Between July 2020 and January 15, 2021, Donald J. Trump’s administration executed 13 people: one woman and twelve men. That was more federal executions – in just six months — than in the last fifty-six years. More executions than the “last ten presidents combined.” This string of uninterrupted killings has not been seen since the United States Supreme Court stayed the death penalty in the 1970s. These executions are a perfect macabre ending for what the man and his presidency represented to the world.
Trump embraced an “ethos of death,” and his administration signed on to this culture, especially Attorney General William Barr. This ethos was visible in the separation of immigrant children from their families at the border, the deployment of herd immunity to manage the COVID-19 crisis, the use of federal agents to attack peaceful protesters, the inciting of sedition and murder, and, finally, the rush to execute as many humans as possible before Trump left office.
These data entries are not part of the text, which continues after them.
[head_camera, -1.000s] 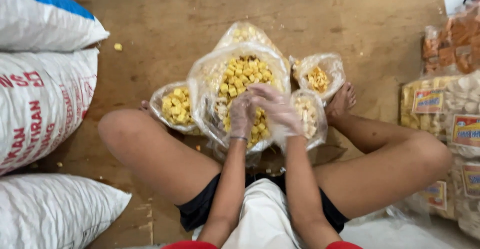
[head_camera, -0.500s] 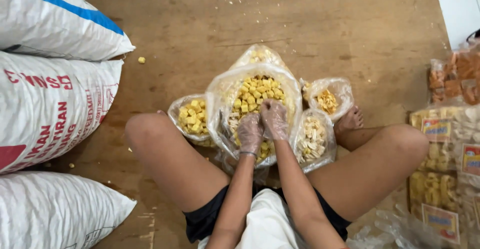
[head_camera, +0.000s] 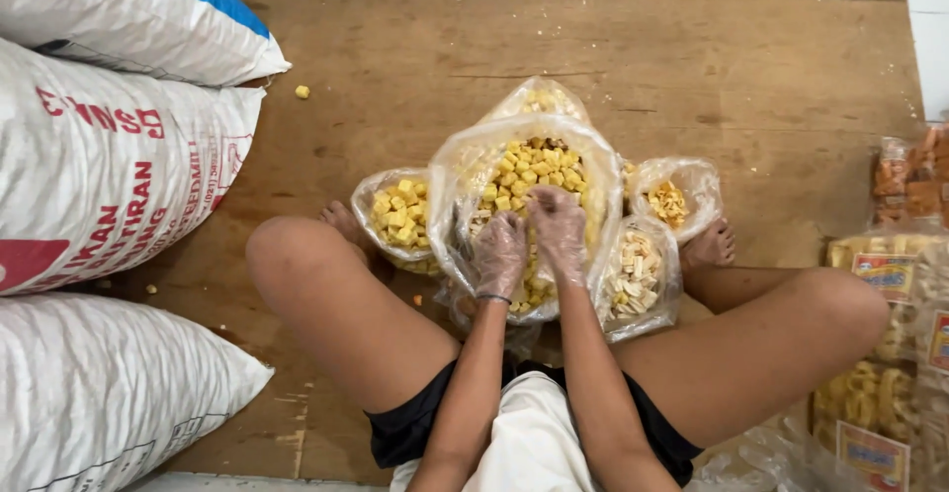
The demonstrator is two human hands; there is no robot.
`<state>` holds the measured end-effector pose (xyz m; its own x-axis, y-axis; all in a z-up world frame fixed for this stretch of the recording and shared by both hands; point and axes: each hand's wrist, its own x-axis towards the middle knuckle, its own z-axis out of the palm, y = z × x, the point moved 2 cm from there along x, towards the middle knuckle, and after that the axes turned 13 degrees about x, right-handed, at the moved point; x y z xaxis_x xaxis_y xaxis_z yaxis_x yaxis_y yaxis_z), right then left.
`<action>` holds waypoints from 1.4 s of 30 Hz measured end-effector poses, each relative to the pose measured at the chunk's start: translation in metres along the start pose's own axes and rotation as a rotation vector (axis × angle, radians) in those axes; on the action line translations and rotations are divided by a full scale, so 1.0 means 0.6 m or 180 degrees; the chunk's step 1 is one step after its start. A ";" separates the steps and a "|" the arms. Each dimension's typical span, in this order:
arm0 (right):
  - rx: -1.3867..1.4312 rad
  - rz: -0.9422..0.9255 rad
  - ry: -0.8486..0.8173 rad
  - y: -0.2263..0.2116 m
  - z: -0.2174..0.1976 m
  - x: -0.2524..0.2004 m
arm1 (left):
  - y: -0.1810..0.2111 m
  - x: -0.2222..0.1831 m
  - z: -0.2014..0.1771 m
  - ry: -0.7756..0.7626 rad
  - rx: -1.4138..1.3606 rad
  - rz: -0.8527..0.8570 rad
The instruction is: Sorting small yellow snack pieces from a large central bag into smaller plastic bags while sitting on the floor.
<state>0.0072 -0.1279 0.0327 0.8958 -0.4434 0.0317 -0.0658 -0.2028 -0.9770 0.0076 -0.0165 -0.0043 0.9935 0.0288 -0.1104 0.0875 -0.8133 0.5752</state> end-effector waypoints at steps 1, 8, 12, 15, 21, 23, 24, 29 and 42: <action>0.0136 0.0161 -0.0020 -0.004 -0.009 -0.001 | 0.007 -0.004 -0.006 0.0161 -0.0076 -0.0025; 0.1239 0.1208 -0.0276 -0.029 -0.022 0.003 | 0.013 0.007 -0.012 0.0329 -0.0952 0.0098; 0.0861 0.1229 -0.0649 -0.024 -0.031 0.009 | 0.034 -0.003 -0.058 -0.0011 -0.1166 0.0087; 0.0581 0.1394 -0.1110 -0.009 -0.031 0.007 | 0.024 -0.001 -0.066 -0.0070 -0.1168 0.0050; 0.0358 0.1470 -0.1047 -0.054 -0.066 -0.005 | 0.005 0.018 -0.051 -0.0123 -0.1414 -0.0093; -0.0041 0.1326 -0.1008 -0.075 -0.077 -0.003 | -0.004 0.021 -0.041 -0.0102 -0.1352 -0.0037; -0.0043 0.1322 -0.1003 -0.081 -0.084 -0.002 | -0.004 0.021 -0.042 -0.0103 -0.1356 -0.0031; -0.0128 0.1405 -0.1098 -0.066 -0.117 0.002 | 0.008 0.018 -0.059 -0.0097 -0.1183 -0.0046; -0.3289 0.1232 -0.2738 0.212 -0.345 0.008 | -0.001 0.016 -0.053 0.0014 -0.1994 -0.0023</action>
<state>-0.0879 -0.3368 -0.0476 0.7073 -0.0267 -0.7064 -0.3206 -0.9028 -0.2868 0.0192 0.0026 0.0201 0.9929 0.0364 -0.1135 0.1192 -0.3179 0.9406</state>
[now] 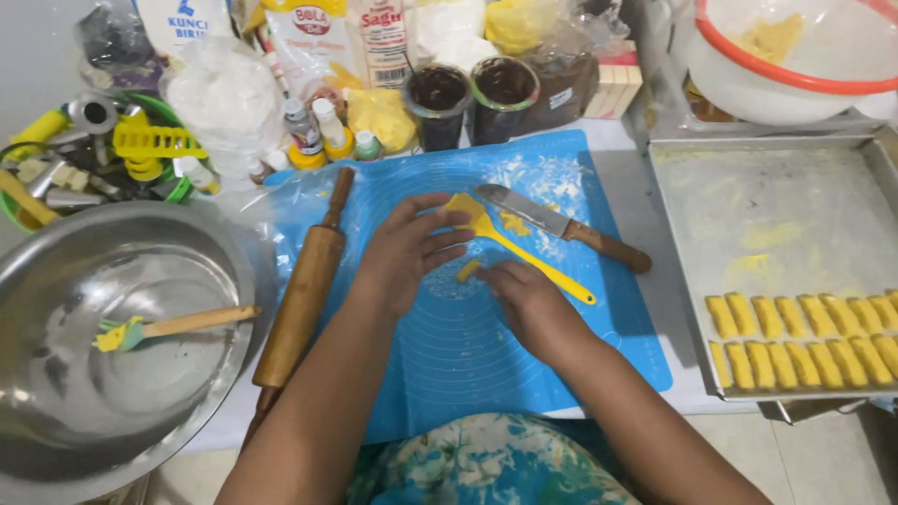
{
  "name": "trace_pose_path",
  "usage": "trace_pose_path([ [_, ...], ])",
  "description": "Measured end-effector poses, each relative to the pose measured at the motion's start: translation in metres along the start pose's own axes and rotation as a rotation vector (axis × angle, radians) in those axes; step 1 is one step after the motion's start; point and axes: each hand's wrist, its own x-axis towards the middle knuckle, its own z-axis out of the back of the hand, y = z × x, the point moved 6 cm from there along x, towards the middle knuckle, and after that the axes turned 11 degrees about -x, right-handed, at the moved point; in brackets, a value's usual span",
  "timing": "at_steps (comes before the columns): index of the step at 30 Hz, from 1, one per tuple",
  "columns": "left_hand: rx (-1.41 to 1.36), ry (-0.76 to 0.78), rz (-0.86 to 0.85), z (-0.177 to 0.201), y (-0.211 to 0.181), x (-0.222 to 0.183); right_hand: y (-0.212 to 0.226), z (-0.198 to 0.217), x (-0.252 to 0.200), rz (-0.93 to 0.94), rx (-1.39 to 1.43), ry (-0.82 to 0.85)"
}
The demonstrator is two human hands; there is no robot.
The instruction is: Arranging small pieces of cookie dough on a baking tray and silicone mat using a knife
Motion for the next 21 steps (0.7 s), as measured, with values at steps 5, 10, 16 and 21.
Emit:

For the 45th president and his administration, the power to kill means strength, and Trump wanted the world to see him as a strong man. His theory was that the strong would live, the weak will die: that outcome was acceptable, if not preferred. This image-building mission led him and his minions to embrace cruelty as the organizing theme for their governance philosophy.
At the core of this ethos of death was racial animus, exemplified by one of his first acts as a president—banning Muslims from entering the country. He further called Haiti and other majority-black countries “shithole” countries and repeatedly targeted the “Squad” of Congresswomen. This group comprises a Black woman, a Hispanic woman, an African-origin woman, an Asian woman, an Arab woman, and Muslim women.
The death penalty embrace continued Trump’s theme of explicit racial hostility to all non-White people and ethnic groups. This animosity was supported and encouraged by the people who voted for Trump in 2016 and 2020. In 2016,Trump won 62 percent of White male voters and 47 percent of White women. In 2020, he won 61 percent of White male voters and increased his White women’s share by 8 points to 55 percent.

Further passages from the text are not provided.